Space, Spacetime, and Matter: Quick Notes
Space as a physical entity: Bend, Ripple, Expand
- Space can be bent by mass–energy; gravitational lensing shows curved spacetime.
- Space can ripple; gravitational waves have been detected.
- Space expands; distant galaxies recede faster the farther they are: v=H0d.
- The universe is about t≈13.8×109 years old; Big Bang start, inflation, atom formation, CMB, then expansion continues and, today, acceleration.
Universe history and fate
- Big Bang: universe started extremely small and dense; current physics breaks down at that density.

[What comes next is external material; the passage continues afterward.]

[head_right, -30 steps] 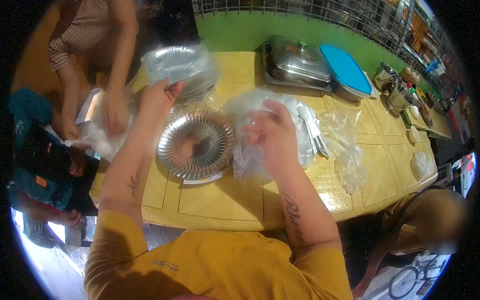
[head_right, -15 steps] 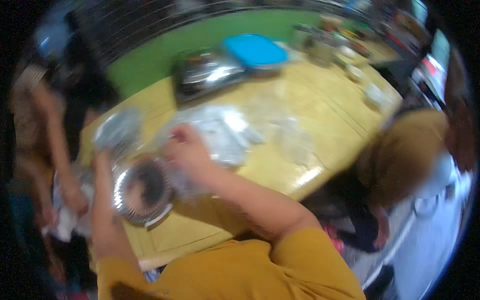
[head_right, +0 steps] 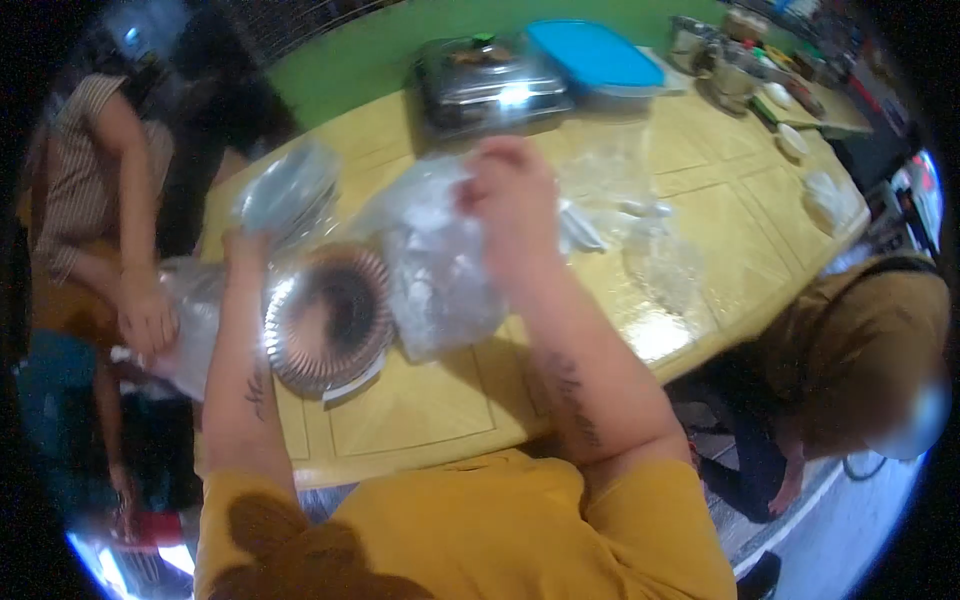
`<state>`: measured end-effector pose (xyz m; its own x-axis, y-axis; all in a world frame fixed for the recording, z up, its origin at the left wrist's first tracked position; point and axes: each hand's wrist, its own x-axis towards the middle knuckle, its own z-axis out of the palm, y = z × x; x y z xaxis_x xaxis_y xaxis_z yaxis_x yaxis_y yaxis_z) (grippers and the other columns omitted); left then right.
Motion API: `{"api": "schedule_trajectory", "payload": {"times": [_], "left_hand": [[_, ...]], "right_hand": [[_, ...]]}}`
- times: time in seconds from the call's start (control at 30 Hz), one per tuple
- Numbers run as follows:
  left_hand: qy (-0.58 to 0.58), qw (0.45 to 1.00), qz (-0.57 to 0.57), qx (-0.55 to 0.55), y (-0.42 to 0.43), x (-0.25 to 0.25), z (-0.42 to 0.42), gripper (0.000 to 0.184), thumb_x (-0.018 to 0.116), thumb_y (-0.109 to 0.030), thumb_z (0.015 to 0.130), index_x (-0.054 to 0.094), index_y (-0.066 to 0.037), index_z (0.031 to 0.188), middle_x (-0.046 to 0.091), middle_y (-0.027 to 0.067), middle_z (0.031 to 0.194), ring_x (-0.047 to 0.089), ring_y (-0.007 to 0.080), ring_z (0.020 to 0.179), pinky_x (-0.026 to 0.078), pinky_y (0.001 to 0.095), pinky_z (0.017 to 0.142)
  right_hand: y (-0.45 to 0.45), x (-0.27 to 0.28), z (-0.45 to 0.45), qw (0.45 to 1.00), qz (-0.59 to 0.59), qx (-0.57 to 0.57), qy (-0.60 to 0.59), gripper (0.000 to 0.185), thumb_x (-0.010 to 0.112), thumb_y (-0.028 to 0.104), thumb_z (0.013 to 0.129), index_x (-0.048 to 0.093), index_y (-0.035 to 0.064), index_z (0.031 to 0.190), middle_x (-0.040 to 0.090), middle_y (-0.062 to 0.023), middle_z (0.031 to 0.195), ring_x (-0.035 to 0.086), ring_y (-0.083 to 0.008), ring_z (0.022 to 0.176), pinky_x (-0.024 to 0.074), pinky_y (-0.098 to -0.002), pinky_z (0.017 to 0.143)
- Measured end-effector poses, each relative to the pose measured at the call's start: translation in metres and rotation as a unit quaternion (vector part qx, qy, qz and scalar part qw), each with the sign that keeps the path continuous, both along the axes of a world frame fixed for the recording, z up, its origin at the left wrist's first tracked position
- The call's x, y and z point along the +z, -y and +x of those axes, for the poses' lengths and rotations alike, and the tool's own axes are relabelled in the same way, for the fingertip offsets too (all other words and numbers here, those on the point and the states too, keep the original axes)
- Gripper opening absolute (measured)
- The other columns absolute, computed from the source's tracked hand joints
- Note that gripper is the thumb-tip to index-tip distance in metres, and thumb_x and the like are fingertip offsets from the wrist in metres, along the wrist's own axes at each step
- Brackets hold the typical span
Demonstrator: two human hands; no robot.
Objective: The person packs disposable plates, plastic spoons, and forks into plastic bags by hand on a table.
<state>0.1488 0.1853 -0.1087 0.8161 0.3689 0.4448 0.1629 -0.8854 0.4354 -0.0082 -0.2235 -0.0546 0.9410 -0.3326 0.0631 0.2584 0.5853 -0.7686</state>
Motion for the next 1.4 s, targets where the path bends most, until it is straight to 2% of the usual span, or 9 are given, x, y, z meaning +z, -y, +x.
{"api": "schedule_trajectory", "payload": {"times": [0.17,0.27,0.53,0.7,0.77,1.0,1.07,1.17,1.4], "left_hand": [[0.18,0.96,0.122,-0.175,0.055,0.042,-0.054,0.046,0.078,-0.019,0.074,0.06,-0.002,0.114,0.063,0.0193,0.112,0.055,0.0366,0.112,0.043,0.0439,0.1],[0.056,0.941,-0.033,-0.332,0.114,0.067,-0.09,0.027,0.076,-0.012,0.075,0.066,-0.006,0.099,0.061,0.016,0.12,0.055,0.0345,0.114,0.043,0.0417,0.101],[0.025,0.836,0.104,-0.538,0.207,0.055,-0.132,0.021,0.074,-0.024,0.076,0.073,-0.017,0.095,0.06,0.0081,0.124,0.05,0.0335,0.118,0.04,0.0465,0.101],[0.031,0.849,0.11,-0.515,0.233,0.043,-0.125,0.019,0.073,-0.02,0.075,0.072,-0.015,0.093,0.063,0.0058,0.117,0.052,0.032,0.115,0.042,0.0462,0.097],[0.009,0.856,0.09,-0.509,0.237,0.047,-0.118,0.016,0.071,-0.016,0.075,0.069,-0.012,0.091,0.067,0.0068,0.108,0.056,0.0321,0.109,0.044,0.0444,0.095],[-0.062,0.795,-0.107,-0.593,0.232,0.059,-0.121,0.012,0.065,-0.004,0.073,0.059,-0.003,0.083,0.068,0.0136,0.087,0.064,0.0335,0.085,0.05,0.0391,0.079],[-0.096,0.773,-0.17,-0.603,0.229,0.053,-0.118,0.014,0.068,-0.006,0.074,0.059,-0.003,0.085,0.068,0.0145,0.087,0.066,0.0327,0.083,0.051,0.0387,0.076],[-0.169,0.859,-0.168,-0.453,0.246,0.077,-0.135,0.015,0.071,-0.011,0.077,0.063,-0.002,0.087,0.069,0.015,0.084,0.067,0.0309,0.079,0.052,0.038,0.075],[-0.117,0.88,-0.083,-0.454,0.244,0.053,-0.112,0.015,0.074,-0.013,0.079,0.067,-0.001,0.086,0.068,0.0149,0.079,0.066,0.0271,0.074,0.051,0.037,0.071]], "right_hand": [[0.008,0.015,-0.003,0.994,0.016,-0.103,0.021,0.023,0.061,0.002,0.083,0.056,0.0001,0.105,0.06,-0.0093,0.086,0.062,-0.0197,0.068,0.0497,-0.0297,0.061],[0.011,0.013,-0.002,0.992,-0.005,-0.121,0.047,0.021,0.062,0.002,0.084,0.056,0.0002,0.104,0.06,-0.0086,0.087,0.062,-0.0187,0.068,0.0496,-0.0292,0.061],[0.016,0.006,0.004,0.972,-0.067,-0.221,0.032,0.016,0.065,0.001,0.084,0.058,0.0044,0.098,0.061,-0.0042,0.083,0.061,-0.0142,0.065,0.047,-0.0251,0.056],[0.022,-0.008,0.013,0.969,-0.185,-0.159,0.044,0.019,0.066,0.001,0.082,0.06,0.0037,0.1,0.061,-0.004,0.086,0.063,-0.0144,0.073,0.0501,-0.0272,0.061],[0.022,-0.022,0.024,0.874,-0.433,-0.187,0.114,0.021,0.068,0.006,0.082,0.063,0.0034,0.102,0.063,-0.0068,0.089,0.064,-0.0188,0.082,0.0522,-0.031,0.07],[-0.005,-0.003,-0.01,0.625,-0.773,-0.041,-0.101,0.029,0.069,0.025,0.08,0.067,0.0103,0.105,0.069,-0.0129,0.103,0.06,-0.0308,0.109,0.0445,-0.0499,0.089],[-0.001,-0.009,-0.006,0.631,-0.768,-0.052,-0.099,0.026,0.071,0.023,0.077,0.069,0.0132,0.102,0.071,-0.0116,0.099,0.063,-0.0302,0.105,0.0438,-0.0492,0.088],[-0.001,-0.004,-0.005,0.658,-0.743,-0.045,-0.113,0.024,0.07,0.02,0.077,0.07,0.0145,0.1,0.072,-0.01,0.096,0.065,-0.0304,0.102,0.0431,-0.0491,0.088],[0.013,-0.003,-0.004,0.679,-0.72,-0.061,-0.128,0.026,0.065,0.013,0.077,0.069,0.0176,0.102,0.072,-0.0071,0.098,0.066,-0.028,0.1,0.0436,-0.0468,0.086]]}}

- Inflation: rapid early expansion.
- Recombination and the Cosmic Microwave Background (CMB): relic light left over from the Big Bang; conceptually linked to the
old CRT static analogy: CMB ~ 1% of CRT static. - Expansion today is accelerating due to dark energy.
- Possible ultimate fates (depend on total mass/energy content and dark energy behavior):
- Big Freeze / Heat Death: expansion slows or continues with increasing emptiness.
- Big Rip: dark energy grows, expansion accelerates without bound, tearing apart structures.
- Big Crunch: gravity eventually reverses expansion and collapses the Universe; this is now largely disfavored by observations.
Space-time, gravity, and mental models
- Spacetime: three spatial dimensions plus time; coupled, not separate.
- Gravity is the curvature of spacetime, not a fundamental force acting in a fixed space.
- Classical visuals:
- Space goo / fabric analogy: a flexible medium that can bend, ripple, and expand; helps visualize curvature and expansion.
- Balloon analogy: dots on a balloon move apart as the balloon expands, illustrating cosmic expansion.
- Trampoline analogy: a mass warps a 2D surface, illustrating curvature and orbits as geodesics in curved spacetime.
- Time behaves differently from space: time flows forward; we speak of 3+1 spacetime.
- Singularities (e.g., black holes) hint that space itself breaks down at extreme densities; there may be regions with no space.
- Discret vs continuous space: current physics explores whether space is continuous or has a fundamental 'quantum' granularity; this motivates quantum gravity.
Space in quantum physics and quantum gravity
- Quantum vacuum: ground state of underlying quantum fields; space is filled with fluctuations and virtual particles.
- Particles are excitations of quantum fields; space itself is not nothing, but a dynamic quantum background.
- Quantum gravity goal: reconcile General Relativity with Quantum Mechanics by quantizing space/time.
- Higgs field and mass: particles acquire mass through interaction with the Higgs field; the Higgs boson is the excitation of this field.
- Open questions: is there an overarching uber-space or multiverse; is space continuous or discrete; how to unify gravity with quantum theory.
What is matter? From atoms to quarks
- Classical definition (mass + volume) is only a starting point; not fully fundamental.
- Matter examples: everything with mass and volume (ice, water, air, rocks, living beings, etc.).
- Atoms: nucleus (protons + neutrons) with electrons around; basic building blocks of matter.
- Protons and neutrons are made from quarks; protons = uud, neutrons = udd; quarks are elementary particles.
- Up and down quarks are the lightest, building blocks for all nucleons.
- The majority of proton mass comes from gluon binding energy inside the proton; quark rest masses contribute ~0.2% of the proton mass.
The Standard Model: 17 fundamental particles and forces
- Standard Model (SM) predicts 17 fundamental particles:
- Leptons (6): electron (e), electron neutrino (νe), muon (μ), muon neutrino (νμ), tau (τ), tau neutrino (ν_τ).
- Quarks (6): up (u), down (d), charm (c), strange (s), top (t), bottom (b).
- Gauge bosons (4): photon (γ) for electromagnetism, gluons (g) for the strong force, W and Z bosons (W^±, Z) for the weak force.
- Higgs boson (H) for electroweak symmetry breaking and mass generation.
- Total: 6+6+4+1=17 fundamental particles.
- Antimatter: each particle has a corresponding antiparticle (e.g., positron for the electron).
- The SM unifies three of the four fundamental forces (electromagnetism, weak, strong); gravity remains outside the SM.
- Observed asymmetry: the universe is matter-dominated, even though SM predicts equal matter/antimatter in principle; the origin of this asymmetry is an open question.
- Large Hadron Collider (LHC): protons collide at high energies to create and study fundamental particles; detectors measure masses, charges, spins, and interaction patterns to test SM predictions.